Bezeichnend ist, dass für queeres Leben vier dürre Zeilen reserviert sind.
Teils ist der Vertrag im generischen Maskulinum gegendert, was Frauen und
queere Personen unsichtbar macht. Das Verständnis von Geschlechter- und
Familienpolitik, das diesem Vertrag zugrunde liegt, ist ein eher bleiernes
– was dazu passt, dass die Union das Ministerium bekommt, aber angesichts
des Rechtsrucks Sorge macht.
Und Zentrales fehlt: Hebammen und Geburtshilfe werden nur am Rande erwähnt,
dringend nötige Änderungen im Abstammungsrecht wie die Stiefkindadoption
für lesbische Mütter gar nicht, ebenso wenig die Familienstartzeit.
Kinderrechte schaffen es wieder nicht ins Grundgesetz, ein Armutszeugnis.
Und wie zu erwarten bleibt der [3][Paragraf 218] vorerst in Stein
gemeißelt. Patricia Hecht
Digitalisierung: Mehr Pflicht, weniger Schutz
Ob in der Verwaltung, im Gesundheitsbereich oder Unternehmen – die
schwarz-rote Koalition will die Nutzung von persönlichen Daten der
Bürger:innen über den Schutz stellen und Digitalisierung mitunter
verpflichtend machen.
Für die Umsetzung der Pläne soll ein Digitalministerium unter CDU-Führung
sorgen, das den Aufgabenbereich „Staatsmodernisierung“ dazu bekommt. Für
Bürger:innen heißt das: Mehr soll digital funktionieren – auch gegen den
Willen von Einzelnen. „Jeder Bürger und jede Bürgerin erhält verpflichtend
ein Bürgerkonto und eine digitale Identität“, so die Vereinbarung. Auch
Künstliche Intelligenz soll Einzug halten in die Verwaltung. Ein Hinweis
darauf, wie problematisch KI gerade bei der Nutzung durch staatliche
Stellen sein kann, etwa was Intransparenz und Diskriminierung angeht,
fehlt.
Auch in der Wirtschaft soll Datennutzung über den Schutz gestellt werden.
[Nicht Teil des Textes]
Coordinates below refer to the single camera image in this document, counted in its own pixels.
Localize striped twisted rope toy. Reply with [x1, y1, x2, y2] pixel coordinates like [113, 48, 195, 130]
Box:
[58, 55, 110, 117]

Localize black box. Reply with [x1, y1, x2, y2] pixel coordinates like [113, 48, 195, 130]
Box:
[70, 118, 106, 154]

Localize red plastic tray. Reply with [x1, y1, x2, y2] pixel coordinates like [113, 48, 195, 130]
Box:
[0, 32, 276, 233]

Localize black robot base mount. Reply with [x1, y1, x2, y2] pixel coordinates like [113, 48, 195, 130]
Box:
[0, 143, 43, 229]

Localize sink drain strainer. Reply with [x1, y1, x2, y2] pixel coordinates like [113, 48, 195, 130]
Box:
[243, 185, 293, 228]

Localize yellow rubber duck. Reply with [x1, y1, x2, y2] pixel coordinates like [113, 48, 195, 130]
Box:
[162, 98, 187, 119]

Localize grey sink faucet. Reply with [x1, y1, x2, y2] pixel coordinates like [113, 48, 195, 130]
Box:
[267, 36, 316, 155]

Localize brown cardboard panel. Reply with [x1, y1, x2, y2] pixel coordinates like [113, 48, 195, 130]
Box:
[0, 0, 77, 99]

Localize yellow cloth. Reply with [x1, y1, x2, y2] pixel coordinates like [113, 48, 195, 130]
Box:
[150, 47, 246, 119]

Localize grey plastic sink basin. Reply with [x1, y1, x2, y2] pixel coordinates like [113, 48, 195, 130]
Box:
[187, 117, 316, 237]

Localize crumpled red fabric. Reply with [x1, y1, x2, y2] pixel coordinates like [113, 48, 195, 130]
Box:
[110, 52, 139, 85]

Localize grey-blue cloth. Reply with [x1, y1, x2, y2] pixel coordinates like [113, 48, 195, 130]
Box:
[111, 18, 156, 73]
Man wolle „Datenschätze“ heben. Damit es dabei möglichst wenig Widerstand
gibt, sollen die Landesdatenschutzbehörden einen Teil ihrer Zuständigkeiten
verlieren. Sie sollen an die Bundesdatenschutzbeauftragte gehen. Das dürfte
unterm Strich weniger Ressourcen bedeuten, wenn es darum geht, Unternehmen
für Datenschutzverstöße haftbar zu machen.
Passend dazu soll die Bundesbehörde einen neuen Namen und damit einen neuen
Fokus bekommen: Bundesbeauftragte für Datennutzung, Datenschutz und
Informationsfreiheit. [4][Mehr Datennutzung] ist auch im Gesundheitsbereich
geplant. Freuen dürften sich darüber Wissenschaft – und Pharmaindustrie.
Svenja Bergt
Wirtschaft: Geschenke für Unternehmen
Die künftige Bundesregierung will Unternehmen massiv entlasten. CDU, CSU
und SPD haben vor, die Körperschaftssteuer ab 2028 in fünf Schritten um
jeweils einen Prozentpunkt zu senken. Bislang liegt der Steuersatz bei 15
Prozent. Für Betriebe und Beschäftigte mit kleineren und mittleren Bezügen
soll die Einkommensteuer gedämpft werden.
Die Umsatzsteuer für Speisen in der Gastronomie soll ab 2026 auf 7 Prozent
fallen. Dokumentationspflichten für Unternehmen werden gestrichen.
„Das [5][Lieferkettengesetz] wird Geschichte“, kündigte CSU-Chef Markus
Söder bei der Vorstellung des Koalitionsvertrags am Mittwoch sichtlich
zufrieden an. Mit einem Strompreispaket will die neue Koalition die
Industrie mit niedrigen Strompreisen beglücken. Die Gasspeicherumlage soll
abgeschafft werden, die Netzentgelte und die Stromsteuer sollen sinken.
Um die schwächelnde deutsche Wirtschaft zu stärken, wollen Union und SPD
einen Investitionsfonds auflegen. Dafür sollen mindestens 10 Milliarden
Euro durch Eigenmittel des Bundes zur Verfügung gestellt werden. Durch
Hebung privater Mittel soll das Volumen des Fonds auf 100 Milliarden Euro
steigen. Die angeschlagene Autoindustrie soll durch Kaufanreize für E-Autos
unterstützt werden. Dazu will die neue Regierung unter anderem ein Programm
für Haushalte mit kleinen und mittleren Einkommen auflegen.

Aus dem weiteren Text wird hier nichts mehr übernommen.